Boys had a decrease in PIE score from 57.9 before the pandemic to 55.5 during the pandemic and 49.1 in 2022. The mean PIE score for girls went from 54.1 before the pandemic to 50.6 during of the pandemic and 47.4 in 2022.

“It was surprising to see that changes related to COVID-19 have reversed the trend seen in ultra-processed food consumption over the past three decades,” Balhara told Healio. “As COVID-19 has brought about several unprecedented changes, including school closures, social restrictions and many people turning to work from home, this new study has found that such changes have led to an unexpected outcome. The study results were in sharp contrast to the speculative hypotheses in the early phase of the pandemic that a lack of routine and structure in daily routines and constant proximity to the refrigerator and kitchen would lead to increased consumption of ultra-processed foods among adolescents.”

In an analysis of 23 dietary behavior factors, fewer processed foods at home and fewer opportunities to eat processed foods contributed most to the decline in processed food intake.

“This provides supporting evidence that in adolescents, peer influence outweighs other factors such as individual intentions, nutritional knowledge and parental behavior,” Balhara told Healio. “Programs should therefore include guidance on healthier eating habits when eating out with friends. The results of this study suggest that peer-mediated intervention outreach programs, in which a teen trained in dietary guidelines works with peers to improve nutritional knowledge and address risk factors for obesity, can be successful.”
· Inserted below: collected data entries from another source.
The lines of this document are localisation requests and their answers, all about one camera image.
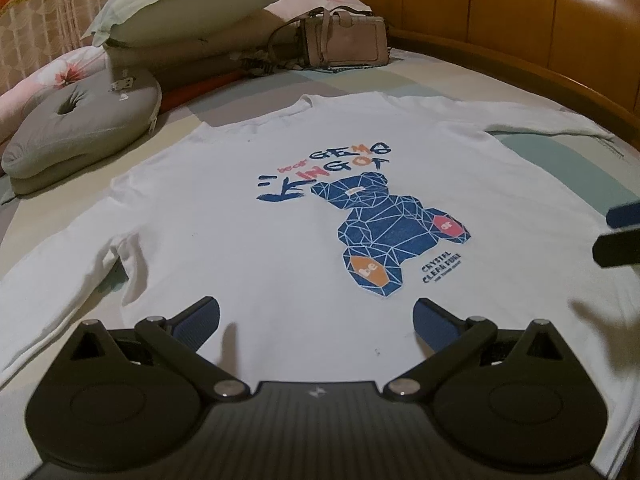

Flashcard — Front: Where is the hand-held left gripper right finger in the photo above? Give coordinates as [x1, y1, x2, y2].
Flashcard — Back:
[382, 297, 576, 402]

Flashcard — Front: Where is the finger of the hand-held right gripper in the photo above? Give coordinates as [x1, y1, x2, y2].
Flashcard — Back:
[606, 203, 640, 229]
[591, 227, 640, 269]

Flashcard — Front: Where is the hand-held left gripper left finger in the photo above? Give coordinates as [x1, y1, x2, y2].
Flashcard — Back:
[59, 296, 251, 402]

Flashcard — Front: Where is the white printed sweatshirt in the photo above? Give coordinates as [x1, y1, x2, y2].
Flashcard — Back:
[0, 91, 640, 466]

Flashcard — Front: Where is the grey donut cushion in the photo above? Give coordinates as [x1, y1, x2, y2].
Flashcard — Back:
[1, 67, 162, 196]

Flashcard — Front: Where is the orange cloth strip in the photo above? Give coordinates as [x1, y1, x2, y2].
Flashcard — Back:
[160, 72, 246, 111]

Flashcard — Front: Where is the wooden headboard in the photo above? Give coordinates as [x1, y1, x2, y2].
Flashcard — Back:
[290, 0, 640, 126]

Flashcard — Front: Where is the tan pillow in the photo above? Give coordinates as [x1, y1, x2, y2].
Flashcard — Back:
[105, 42, 301, 96]

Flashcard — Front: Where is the beige handbag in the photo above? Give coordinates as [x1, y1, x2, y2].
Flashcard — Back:
[240, 5, 393, 73]

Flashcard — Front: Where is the cream pillow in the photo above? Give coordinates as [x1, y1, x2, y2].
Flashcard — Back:
[80, 0, 313, 51]

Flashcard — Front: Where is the patterned curtain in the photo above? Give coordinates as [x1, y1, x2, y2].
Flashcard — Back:
[0, 0, 146, 96]

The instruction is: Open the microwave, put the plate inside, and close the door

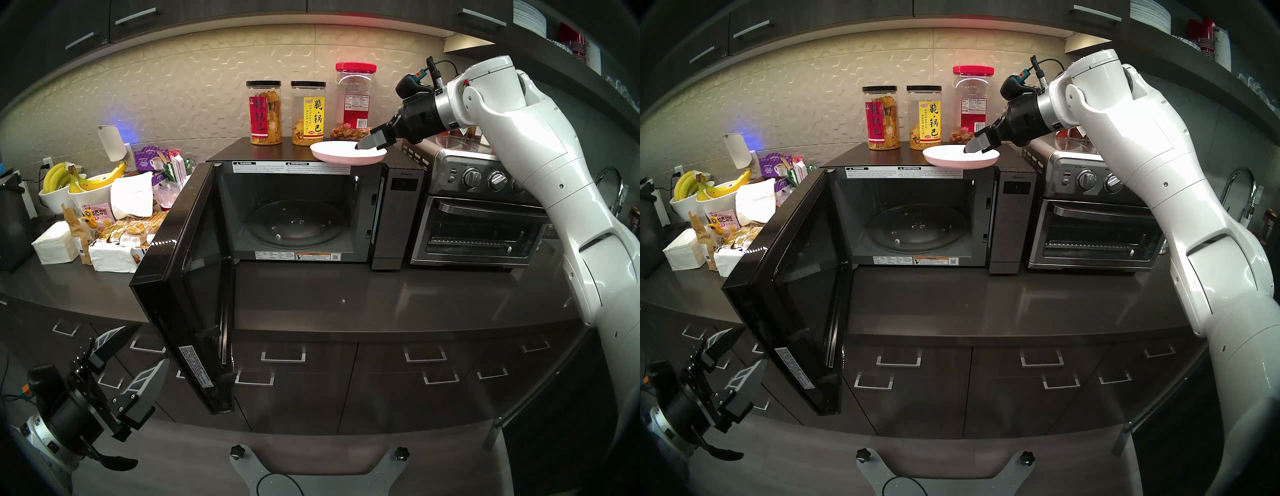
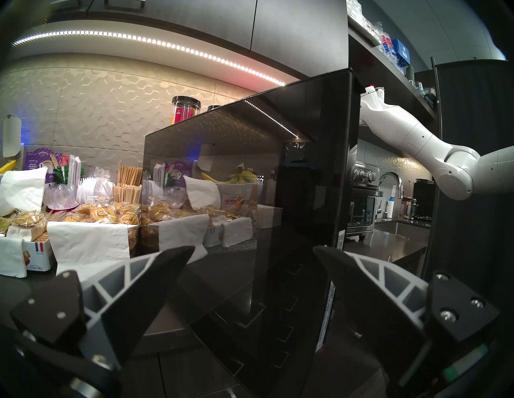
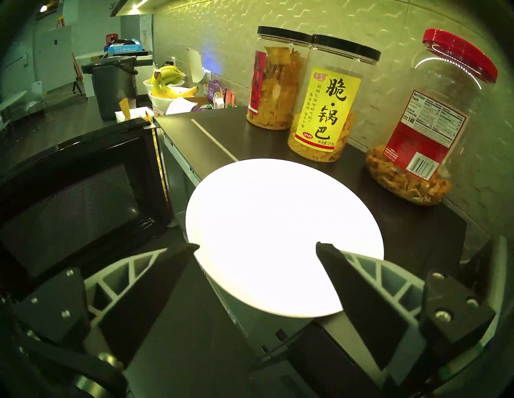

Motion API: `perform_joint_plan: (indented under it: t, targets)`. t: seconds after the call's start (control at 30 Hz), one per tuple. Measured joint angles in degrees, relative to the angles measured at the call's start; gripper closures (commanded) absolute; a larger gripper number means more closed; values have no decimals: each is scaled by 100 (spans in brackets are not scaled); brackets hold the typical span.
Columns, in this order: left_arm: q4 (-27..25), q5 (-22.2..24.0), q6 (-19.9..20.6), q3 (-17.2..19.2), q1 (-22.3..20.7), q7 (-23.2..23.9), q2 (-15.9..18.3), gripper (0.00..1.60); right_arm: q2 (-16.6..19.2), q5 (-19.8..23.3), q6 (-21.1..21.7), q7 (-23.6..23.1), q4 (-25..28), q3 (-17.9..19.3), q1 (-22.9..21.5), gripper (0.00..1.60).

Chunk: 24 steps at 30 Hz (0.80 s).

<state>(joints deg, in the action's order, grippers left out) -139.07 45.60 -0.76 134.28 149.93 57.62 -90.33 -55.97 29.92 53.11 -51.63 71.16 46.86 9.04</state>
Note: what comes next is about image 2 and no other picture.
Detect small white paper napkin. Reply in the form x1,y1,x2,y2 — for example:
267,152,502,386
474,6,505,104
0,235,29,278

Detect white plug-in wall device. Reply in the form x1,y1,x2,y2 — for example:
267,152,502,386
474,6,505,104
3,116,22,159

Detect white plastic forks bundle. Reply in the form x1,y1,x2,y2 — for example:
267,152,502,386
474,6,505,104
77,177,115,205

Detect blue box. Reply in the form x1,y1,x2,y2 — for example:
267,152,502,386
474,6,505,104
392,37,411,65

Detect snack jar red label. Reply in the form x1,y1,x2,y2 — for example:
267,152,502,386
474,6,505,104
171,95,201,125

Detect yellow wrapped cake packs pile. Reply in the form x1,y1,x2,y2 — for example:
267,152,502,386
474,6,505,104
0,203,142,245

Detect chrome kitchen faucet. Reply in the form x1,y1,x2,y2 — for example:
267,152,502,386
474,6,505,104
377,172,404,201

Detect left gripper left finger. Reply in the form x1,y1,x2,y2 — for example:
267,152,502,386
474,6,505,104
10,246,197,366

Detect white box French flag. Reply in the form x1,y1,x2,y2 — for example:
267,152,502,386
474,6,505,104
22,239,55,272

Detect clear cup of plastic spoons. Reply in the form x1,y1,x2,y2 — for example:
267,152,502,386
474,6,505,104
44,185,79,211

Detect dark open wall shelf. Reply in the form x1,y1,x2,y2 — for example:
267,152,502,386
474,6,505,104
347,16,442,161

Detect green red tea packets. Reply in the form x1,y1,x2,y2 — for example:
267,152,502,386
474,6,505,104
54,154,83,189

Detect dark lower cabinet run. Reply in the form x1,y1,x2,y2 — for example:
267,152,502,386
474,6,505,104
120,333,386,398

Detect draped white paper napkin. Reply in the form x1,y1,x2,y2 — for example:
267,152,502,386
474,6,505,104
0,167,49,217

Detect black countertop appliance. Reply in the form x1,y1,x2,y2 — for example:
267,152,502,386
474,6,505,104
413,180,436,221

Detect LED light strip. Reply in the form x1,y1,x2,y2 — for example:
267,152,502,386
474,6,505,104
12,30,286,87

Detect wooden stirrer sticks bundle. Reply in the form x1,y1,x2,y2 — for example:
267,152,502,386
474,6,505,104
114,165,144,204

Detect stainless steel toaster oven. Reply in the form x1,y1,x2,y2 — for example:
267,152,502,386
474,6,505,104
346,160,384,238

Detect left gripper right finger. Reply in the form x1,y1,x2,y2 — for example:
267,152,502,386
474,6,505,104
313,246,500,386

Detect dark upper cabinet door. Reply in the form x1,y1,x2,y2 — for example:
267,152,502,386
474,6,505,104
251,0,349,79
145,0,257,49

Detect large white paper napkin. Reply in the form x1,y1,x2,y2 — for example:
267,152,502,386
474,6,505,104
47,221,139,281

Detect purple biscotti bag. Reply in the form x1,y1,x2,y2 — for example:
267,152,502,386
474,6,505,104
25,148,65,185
Participants were divided into high-risk and low-risk groups based on the presence of obesity or diabetes in the individual or family. The low-risk group saw a significantly larger drop in PIE score of 8.8 points from pre-pandemic to 2022, compared to a 4.7-point drop in the high-risk group (P < 0.01).

Balhara said the decline in ultra-processed food consumption needs to be confirmed in the final analysis of the full PIE study cohort, but noted that the early data are encouraging and may provide an opportunity for improved nutritional and behavioral interventions for adolescents.